## INSTRUCTIONS TO FOLLOW
Each line of the data that includes "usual" must be copied.

## DATASET CONTENT

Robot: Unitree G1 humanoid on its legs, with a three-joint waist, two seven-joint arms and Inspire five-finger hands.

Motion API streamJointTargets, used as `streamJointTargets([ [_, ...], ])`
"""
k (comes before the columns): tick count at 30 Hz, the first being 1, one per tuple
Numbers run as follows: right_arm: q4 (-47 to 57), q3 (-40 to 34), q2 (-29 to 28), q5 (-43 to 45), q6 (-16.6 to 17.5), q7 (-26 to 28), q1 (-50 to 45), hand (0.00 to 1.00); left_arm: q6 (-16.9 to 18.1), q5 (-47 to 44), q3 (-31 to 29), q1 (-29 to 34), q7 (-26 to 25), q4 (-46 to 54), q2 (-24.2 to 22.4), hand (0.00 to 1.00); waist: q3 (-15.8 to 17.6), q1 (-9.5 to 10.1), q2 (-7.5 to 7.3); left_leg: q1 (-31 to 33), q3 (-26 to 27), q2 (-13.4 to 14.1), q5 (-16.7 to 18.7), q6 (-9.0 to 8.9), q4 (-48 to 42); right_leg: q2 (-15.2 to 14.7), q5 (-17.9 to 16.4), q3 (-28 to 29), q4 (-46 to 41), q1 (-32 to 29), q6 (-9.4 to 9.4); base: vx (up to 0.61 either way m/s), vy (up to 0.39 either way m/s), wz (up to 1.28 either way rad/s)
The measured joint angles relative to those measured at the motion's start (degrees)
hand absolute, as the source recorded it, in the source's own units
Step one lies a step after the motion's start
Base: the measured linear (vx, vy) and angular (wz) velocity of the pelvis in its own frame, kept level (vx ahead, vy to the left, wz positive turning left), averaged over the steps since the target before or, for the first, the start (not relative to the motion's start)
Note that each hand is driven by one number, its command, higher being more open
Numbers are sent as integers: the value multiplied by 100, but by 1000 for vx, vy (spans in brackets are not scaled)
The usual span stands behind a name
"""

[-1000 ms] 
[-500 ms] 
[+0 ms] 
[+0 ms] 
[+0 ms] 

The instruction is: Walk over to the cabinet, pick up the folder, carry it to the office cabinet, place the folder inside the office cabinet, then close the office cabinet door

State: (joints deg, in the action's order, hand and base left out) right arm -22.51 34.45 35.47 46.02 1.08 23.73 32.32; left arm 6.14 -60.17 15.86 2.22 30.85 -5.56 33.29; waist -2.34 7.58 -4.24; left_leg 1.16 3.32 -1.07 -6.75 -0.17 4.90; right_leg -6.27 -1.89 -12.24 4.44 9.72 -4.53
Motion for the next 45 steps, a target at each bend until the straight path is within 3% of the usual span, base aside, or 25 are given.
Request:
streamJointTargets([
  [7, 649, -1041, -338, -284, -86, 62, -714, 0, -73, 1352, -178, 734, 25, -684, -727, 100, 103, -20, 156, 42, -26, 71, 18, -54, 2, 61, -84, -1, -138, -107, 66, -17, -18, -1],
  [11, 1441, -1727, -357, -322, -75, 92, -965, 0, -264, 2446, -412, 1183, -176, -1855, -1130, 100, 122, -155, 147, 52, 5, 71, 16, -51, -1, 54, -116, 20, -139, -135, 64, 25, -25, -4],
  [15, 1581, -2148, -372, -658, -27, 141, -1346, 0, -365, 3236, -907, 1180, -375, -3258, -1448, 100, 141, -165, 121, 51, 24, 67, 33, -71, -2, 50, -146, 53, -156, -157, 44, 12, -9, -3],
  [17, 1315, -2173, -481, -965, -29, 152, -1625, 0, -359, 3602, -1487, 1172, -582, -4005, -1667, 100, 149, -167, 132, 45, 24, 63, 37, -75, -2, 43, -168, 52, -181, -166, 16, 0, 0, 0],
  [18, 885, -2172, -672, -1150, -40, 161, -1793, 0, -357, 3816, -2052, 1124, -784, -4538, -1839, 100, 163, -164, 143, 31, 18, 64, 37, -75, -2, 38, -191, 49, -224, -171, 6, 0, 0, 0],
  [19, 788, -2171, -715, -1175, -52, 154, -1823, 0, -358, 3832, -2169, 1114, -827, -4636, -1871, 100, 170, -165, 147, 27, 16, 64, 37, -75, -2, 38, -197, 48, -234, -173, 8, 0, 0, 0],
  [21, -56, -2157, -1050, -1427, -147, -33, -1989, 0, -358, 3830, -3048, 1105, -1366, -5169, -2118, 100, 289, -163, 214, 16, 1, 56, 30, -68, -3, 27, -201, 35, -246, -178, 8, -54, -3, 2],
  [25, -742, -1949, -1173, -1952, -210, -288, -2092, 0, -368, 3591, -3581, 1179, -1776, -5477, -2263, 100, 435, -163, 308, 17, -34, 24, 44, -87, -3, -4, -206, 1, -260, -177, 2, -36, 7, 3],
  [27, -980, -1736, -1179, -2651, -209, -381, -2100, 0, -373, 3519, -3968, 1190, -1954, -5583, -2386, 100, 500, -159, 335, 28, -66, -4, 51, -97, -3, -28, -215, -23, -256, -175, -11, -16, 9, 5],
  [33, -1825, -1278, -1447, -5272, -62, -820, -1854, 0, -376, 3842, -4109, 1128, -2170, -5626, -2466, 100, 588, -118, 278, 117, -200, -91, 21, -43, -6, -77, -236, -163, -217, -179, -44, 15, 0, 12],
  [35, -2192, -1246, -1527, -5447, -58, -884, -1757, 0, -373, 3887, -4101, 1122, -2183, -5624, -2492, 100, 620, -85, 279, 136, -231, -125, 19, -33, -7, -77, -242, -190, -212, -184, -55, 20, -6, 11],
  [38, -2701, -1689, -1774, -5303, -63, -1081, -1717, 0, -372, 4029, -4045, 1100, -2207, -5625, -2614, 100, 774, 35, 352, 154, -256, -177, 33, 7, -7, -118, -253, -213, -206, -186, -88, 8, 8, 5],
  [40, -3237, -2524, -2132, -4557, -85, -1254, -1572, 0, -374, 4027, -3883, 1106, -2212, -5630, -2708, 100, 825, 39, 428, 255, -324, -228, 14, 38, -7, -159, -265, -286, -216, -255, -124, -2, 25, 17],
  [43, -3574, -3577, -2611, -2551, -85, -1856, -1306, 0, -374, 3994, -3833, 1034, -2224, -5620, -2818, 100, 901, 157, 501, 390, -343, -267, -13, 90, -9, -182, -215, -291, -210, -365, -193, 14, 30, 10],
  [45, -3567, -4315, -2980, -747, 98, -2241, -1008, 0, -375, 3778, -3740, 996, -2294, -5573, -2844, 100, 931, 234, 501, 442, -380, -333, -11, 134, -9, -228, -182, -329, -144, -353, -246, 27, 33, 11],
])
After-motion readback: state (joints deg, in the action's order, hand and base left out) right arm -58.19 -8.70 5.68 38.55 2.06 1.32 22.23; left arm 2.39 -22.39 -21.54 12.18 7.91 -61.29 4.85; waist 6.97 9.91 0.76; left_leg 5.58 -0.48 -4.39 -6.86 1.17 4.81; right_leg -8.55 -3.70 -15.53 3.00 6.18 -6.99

## FINISHED EXERCISE
The usual span stands behind a name
Motion for the next 45 steps, a target at each bend until the straight path is within 3% of the usual span, base aside, or 25 are given.

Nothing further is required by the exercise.